LE MAITRE D'ÉCOLE DE CAMPAGNE EN LORRAINE
IL Y A CENT ANS

La physionomie du maître d'école sous la Restauration nous a été rendue d'une façon aussi exacte qu'originale dans l'Histoire d'un sous-maître, d'Erkmann-Chatrian, qui parut en 1871.
C'était une histoire vieille de cinquante-cinq ans, que celle des tribulations de ce malheureux Jean-Baptiste Renaud qui, à dix-sept ans, avec une lettre du chanoine promoteur de Briqueville au curé de Chêne-Fendu, près Lorquin, partait de Saint-Nicolas-du-Port, et s'en allait à pied solliciter la place de sous-maître du père Guillaume; et pourtant, à chaque instant, en la lisant, on était tenté de s'arrêter et de se demander si elle n'était pas d'hier, si nous n'avions pas connu et Jean-Baptiste, et le maître Guillaume, et le curé Bernard, et le pharmacien de Lorquin, ce brave patriote lorrain, qui s'indigne de voir un sous-maître capable, de bonne conduite et remplissant bien ses devoirs, payé comme un barbier de village; qui ne se serait cru au lendemain de la guerre de 1870 quand on l'entendait ajouter : « L'ignorance du peuple est pourtant ce qu'il y a de pire au monde... Si le peuple avait su lire, écrire et raisonner un peu ses intérêts, jamais il n'aurait accepté la constitution par laquelle Bonaparte confisquait à son profit tout ce que la nation avait gagné depuis 1789. Cette malheureuse constitution lui a permis de tailler, de rogner, de tout faire à sa guise, sans aucun contrôle, et finalement de laisser la France vaincue, ruinée, humiliée, amoindrie et occupée par cent cinquante mille soldats étrangers, qu'il faut subir et nourrir jusqu'au paiement des indemnités de guerre. Voilà les résultats de l'ignorance. Voilà ce que rapporte un plébiscite arraché par deux ou trois filous à des millions d'imbéciles qui ne voient pas plus loin que le bout de leur nez ! »

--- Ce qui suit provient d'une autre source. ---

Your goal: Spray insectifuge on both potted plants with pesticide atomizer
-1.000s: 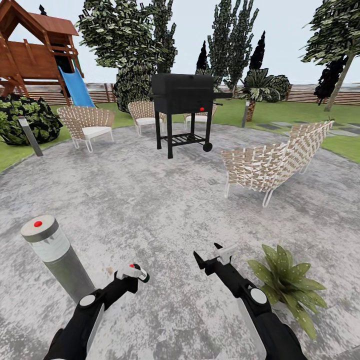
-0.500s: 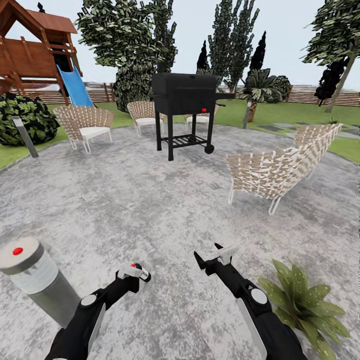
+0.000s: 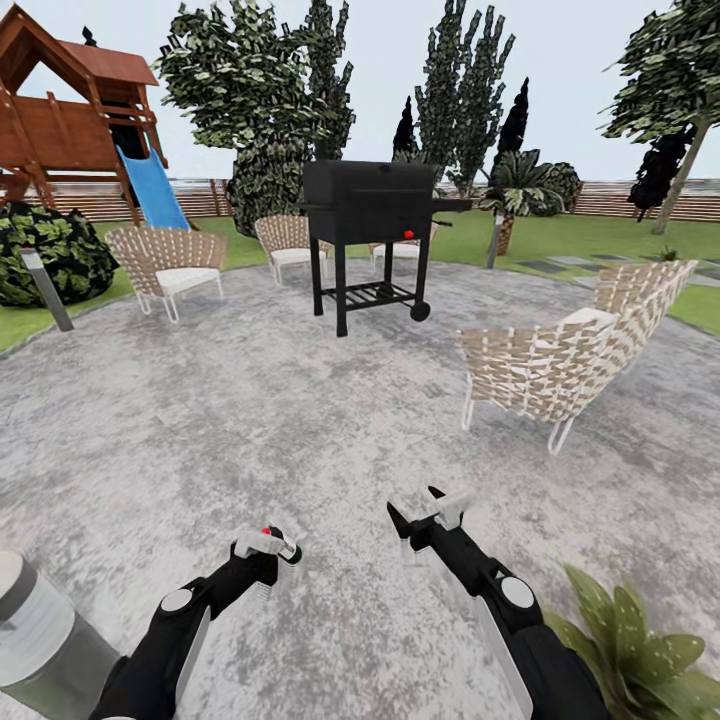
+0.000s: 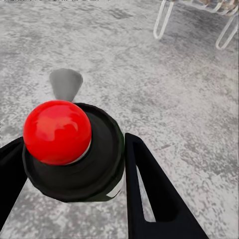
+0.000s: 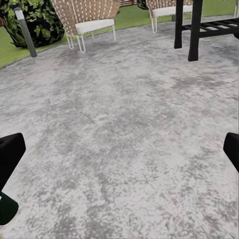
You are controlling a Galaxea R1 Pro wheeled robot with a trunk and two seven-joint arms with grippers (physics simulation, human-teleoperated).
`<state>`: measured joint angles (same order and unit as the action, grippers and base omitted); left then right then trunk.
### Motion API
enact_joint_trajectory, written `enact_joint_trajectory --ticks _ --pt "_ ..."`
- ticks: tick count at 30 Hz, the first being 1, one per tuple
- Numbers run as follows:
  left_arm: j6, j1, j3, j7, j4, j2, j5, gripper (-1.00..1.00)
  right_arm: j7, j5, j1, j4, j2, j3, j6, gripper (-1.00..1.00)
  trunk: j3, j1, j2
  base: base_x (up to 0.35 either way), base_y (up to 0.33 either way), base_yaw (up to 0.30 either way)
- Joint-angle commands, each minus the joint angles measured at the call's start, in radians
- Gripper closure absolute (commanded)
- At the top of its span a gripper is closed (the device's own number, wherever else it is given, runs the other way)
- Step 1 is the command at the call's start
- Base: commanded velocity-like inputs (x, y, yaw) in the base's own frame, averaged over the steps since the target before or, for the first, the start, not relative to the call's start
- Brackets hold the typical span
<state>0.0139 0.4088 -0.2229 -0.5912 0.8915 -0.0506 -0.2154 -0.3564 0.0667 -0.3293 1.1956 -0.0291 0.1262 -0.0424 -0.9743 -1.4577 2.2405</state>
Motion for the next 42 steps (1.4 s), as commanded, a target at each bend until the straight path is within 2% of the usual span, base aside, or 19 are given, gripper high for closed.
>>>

Mais quand, d'autre part, on voit le maître d'école dépendre aussi complètement du bon vouloir du curé, quand on le voit accepter un sous-maître les yeux fermés « parce qu'il convient à M. le curé » et énumérer ainsi la tâche qui lui incombe : « sonner les offices, balayer l'église et la sacristie tous les lundis et l'école tous les jours, aider à faire la classe, tenir tout propre, etc... »; quand on voit la chambre de l'instituteur transformée en séchoir pour le linge d'église, quand le pauvre Renaud arrive aux Roches, où l'usage l'oblige à aller prendre ses repas chez les parents de ses élèves, on est consterné comme lui et l'on se demande si telle était réellement la position de l'instituteur de campagne en Lorraine, dans la première moitié du XIXe siècle; on se demande s'il y a là autre chose qu'un lourd héritage du passé, pesant fatalement sur le présent, et on voudrait pouvoir se rendre compte de ce qu'était sa situation à la fin du XVIIIe siècle, avant la Révolution.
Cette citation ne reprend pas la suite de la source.